A nine-year-old girl was referred for management of refractory ulcerative Colitis (UC) that had been diagnosed one year previously. She had no history of reported drug allergies and had been prednisolone-dependent (2 mg/kg/day) for much of the preceding year, with her disease flaring after attempts to reduce the prednisolone dosage. During the hospitalization, she received mesalazine treatment (48 mg/kg/day) without prednisolone, but it was ineffective. She underwent azathioprine therapy (1 mg/kg/day) and 10 days later was hospitalized for fever (temperature of 39.2ºC), skin rash and hematochezia.

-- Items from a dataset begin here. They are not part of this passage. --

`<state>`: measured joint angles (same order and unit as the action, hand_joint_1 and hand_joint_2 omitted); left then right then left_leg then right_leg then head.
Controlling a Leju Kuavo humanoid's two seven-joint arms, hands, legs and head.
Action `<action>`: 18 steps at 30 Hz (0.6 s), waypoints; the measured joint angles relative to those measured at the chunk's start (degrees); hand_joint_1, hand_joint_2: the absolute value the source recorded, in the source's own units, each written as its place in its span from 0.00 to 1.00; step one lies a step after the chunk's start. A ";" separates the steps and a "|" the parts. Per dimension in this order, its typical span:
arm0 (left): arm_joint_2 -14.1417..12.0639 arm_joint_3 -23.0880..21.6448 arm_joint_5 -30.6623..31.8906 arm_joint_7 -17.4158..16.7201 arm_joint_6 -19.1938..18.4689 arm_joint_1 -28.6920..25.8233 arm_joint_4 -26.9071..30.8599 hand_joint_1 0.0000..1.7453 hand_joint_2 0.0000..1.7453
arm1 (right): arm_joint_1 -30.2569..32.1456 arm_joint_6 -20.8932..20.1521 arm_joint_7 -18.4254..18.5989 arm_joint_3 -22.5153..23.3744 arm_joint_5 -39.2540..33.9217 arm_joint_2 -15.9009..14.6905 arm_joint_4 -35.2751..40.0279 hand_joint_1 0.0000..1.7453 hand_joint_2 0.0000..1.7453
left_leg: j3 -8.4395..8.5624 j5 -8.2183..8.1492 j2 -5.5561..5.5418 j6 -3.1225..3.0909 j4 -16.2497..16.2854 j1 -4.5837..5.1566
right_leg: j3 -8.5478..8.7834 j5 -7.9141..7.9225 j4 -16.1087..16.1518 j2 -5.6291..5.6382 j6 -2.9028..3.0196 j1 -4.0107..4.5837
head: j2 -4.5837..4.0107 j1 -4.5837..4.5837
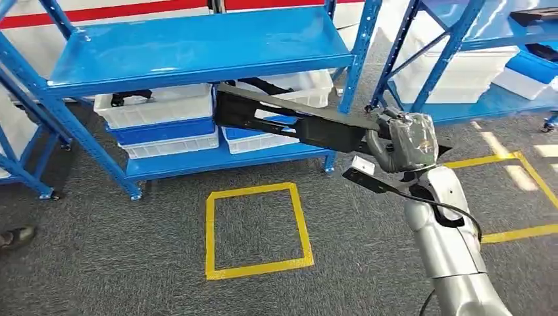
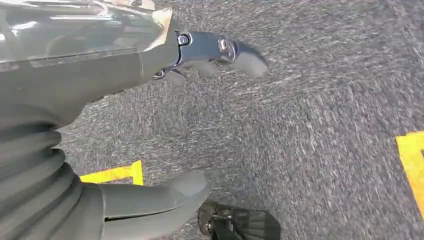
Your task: Take the parts from the cabinet and place them on the table.
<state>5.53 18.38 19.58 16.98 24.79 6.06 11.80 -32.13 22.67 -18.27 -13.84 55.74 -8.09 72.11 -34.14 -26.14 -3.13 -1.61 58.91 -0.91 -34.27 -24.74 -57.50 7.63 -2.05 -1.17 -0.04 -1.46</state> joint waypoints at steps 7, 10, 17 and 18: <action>0.26 0.02 0.52 0.00 0.17 -0.01 0.02 0.00 1.00 | 0.11 -0.02 -0.17 0.26 0.20 -0.09 0.15 1.00 0.00 | 0.44 0.95 5.73 -0.91 -1.72 -0.20 | -8.44 -6.50 -16.94 -7.02 -0.66 0.20 | 0.00 0.87; 0.33 0.02 0.74 0.00 0.17 0.11 0.04 0.00 1.00 | 0.02 0.00 -0.18 0.28 0.28 -0.11 0.22 1.00 0.00 | 0.50 0.64 7.88 -0.34 -1.30 -0.47 | -0.34 -0.94 -2.14 -9.82 -2.83 -0.63 | 0.00 0.90; 0.17 0.02 0.76 0.00 0.17 0.40 0.09 0.00 1.00 | -0.13 -0.02 -0.17 0.39 0.35 -0.20 0.48 1.00 0.00 | 0.36 -1.13 7.99 1.88 0.02 -0.49 | 0.06 0.17 -0.03 -7.99 0.43 -0.53 | 0.00 0.63; 0.17 0.02 0.83 0.02 0.20 0.39 0.09 0.00 1.00 | -0.24 -0.02 -0.17 0.39 0.42 -0.20 0.50 1.00 0.00 | -0.89 -3.66 5.33 1.85 3.34 -0.57 | -0.03 0.34 -0.06 -7.51 0.98 -0.54 | 0.00 0.64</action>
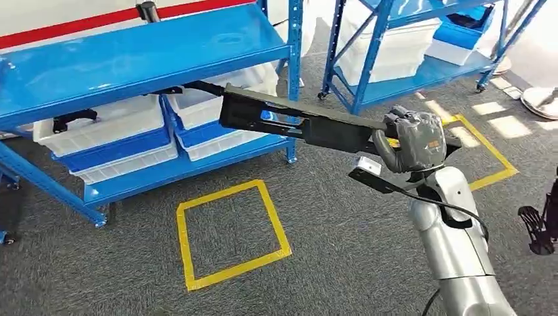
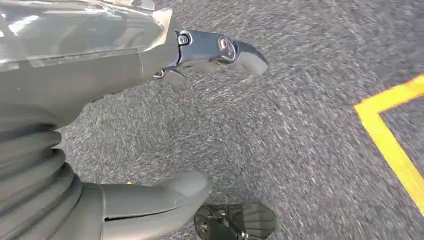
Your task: Take the parts from the cabinet and place them on the table.
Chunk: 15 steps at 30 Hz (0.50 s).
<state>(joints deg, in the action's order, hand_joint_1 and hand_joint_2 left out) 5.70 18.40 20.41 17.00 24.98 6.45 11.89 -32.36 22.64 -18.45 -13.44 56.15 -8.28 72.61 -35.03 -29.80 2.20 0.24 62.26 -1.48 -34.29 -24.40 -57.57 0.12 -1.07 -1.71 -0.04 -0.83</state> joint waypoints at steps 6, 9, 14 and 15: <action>0.00 0.04 0.07 0.04 0.00 -0.35 0.00 0.00 1.00 | 1.26 0.20 0.26 -0.02 0.44 0.24 0.00 1.00 0.00 | -3.31 -1.27 -2.48 -0.80 7.67 0.16 | -0.35 0.30 -0.24 4.44 0.68 0.81 | 0.00 -0.33; -0.31 0.22 -0.11 0.28 0.17 -0.45 0.00 0.00 1.00 | 1.20 0.35 0.26 -0.02 0.48 0.42 0.35 1.00 0.00 | 1.75 2.33 -9.01 -1.95 -2.65 -0.24 | -0.84 0.45 -0.73 6.54 0.30 1.22 | 0.00 -0.18; -0.13 0.26 -0.37 0.63 0.46 -0.58 0.00 0.00 1.00 | 1.90 0.55 0.20 -0.02 0.85 0.68 1.11 1.00 0.00 | 2.37 3.36 -5.03 -2.50 -4.61 0.02 | -2.38 1.10 -0.83 7.12 -1.31 0.65 | 0.00 -0.46; -0.15 0.44 -0.70 0.72 0.68 -0.73 0.00 0.00 1.00 | 1.50 0.50 0.22 -0.04 0.85 0.72 1.27 1.00 0.00 | 2.62 3.49 -4.19 -2.94 -4.97 0.16 | -3.83 -0.45 -3.33 2.93 -1.21 1.00 | 0.00 0.07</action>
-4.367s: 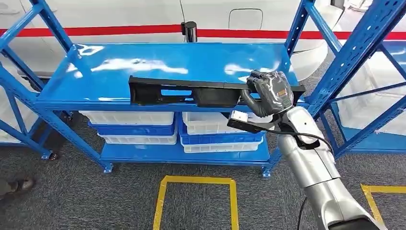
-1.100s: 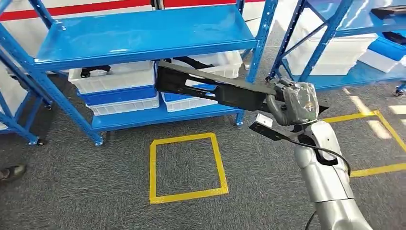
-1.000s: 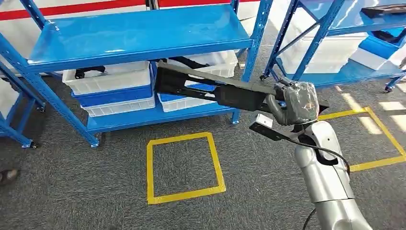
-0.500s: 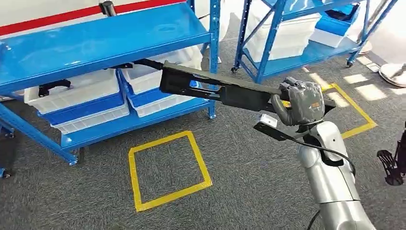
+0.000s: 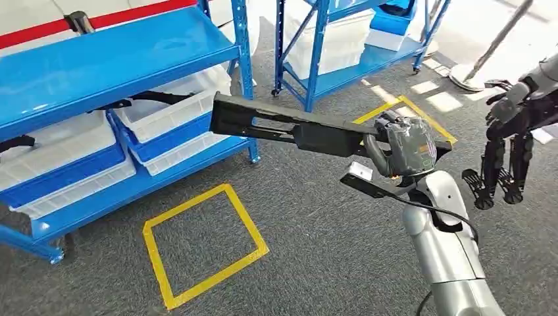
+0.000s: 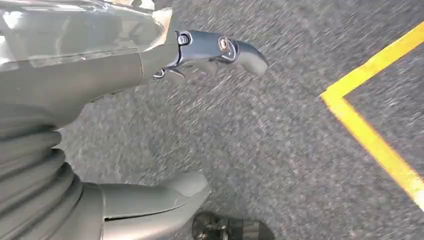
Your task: Take the parts from the cabinet and place them on the table.
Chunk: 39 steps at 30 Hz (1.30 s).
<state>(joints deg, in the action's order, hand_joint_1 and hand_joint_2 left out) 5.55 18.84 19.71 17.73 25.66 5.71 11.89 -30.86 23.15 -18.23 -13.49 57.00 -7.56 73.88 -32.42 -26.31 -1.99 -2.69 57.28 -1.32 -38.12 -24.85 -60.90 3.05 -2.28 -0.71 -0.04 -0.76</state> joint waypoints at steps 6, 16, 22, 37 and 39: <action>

Physical examination was significant for numerous erythematous, painful, 1-3 mm vesicular lesions with central pustules on her face and both arms (Fig. 1). Laboratory results showed an elevated white blood cell count (13,470/µL) with neutrophilia, microcytic hypochromic anemia (hemoglobin 9.2 g/dL, MCV 80.9 fl, MCH 24.8 pg), hyponatremia (132 mmol/L), and a markedly raised erythrocyte sedimentation rate (89 mm/hr) and C-reactive protein level (3.13mg/dL). Anti-nuclear antibody was negative, but c-type anti-neutrophil cytoplasmic antibody (c-ANCA) was positive. Her thiopurine methyltransferase (TPMT) activity was normal (18.2 U/ml RBC, reference range: 15.1-26.4 U/mL RBC). Blood cultures and urinalysis were obtained and the patient was started on cefotaxime (100 mg/kg/day) for a possible infectious etiology.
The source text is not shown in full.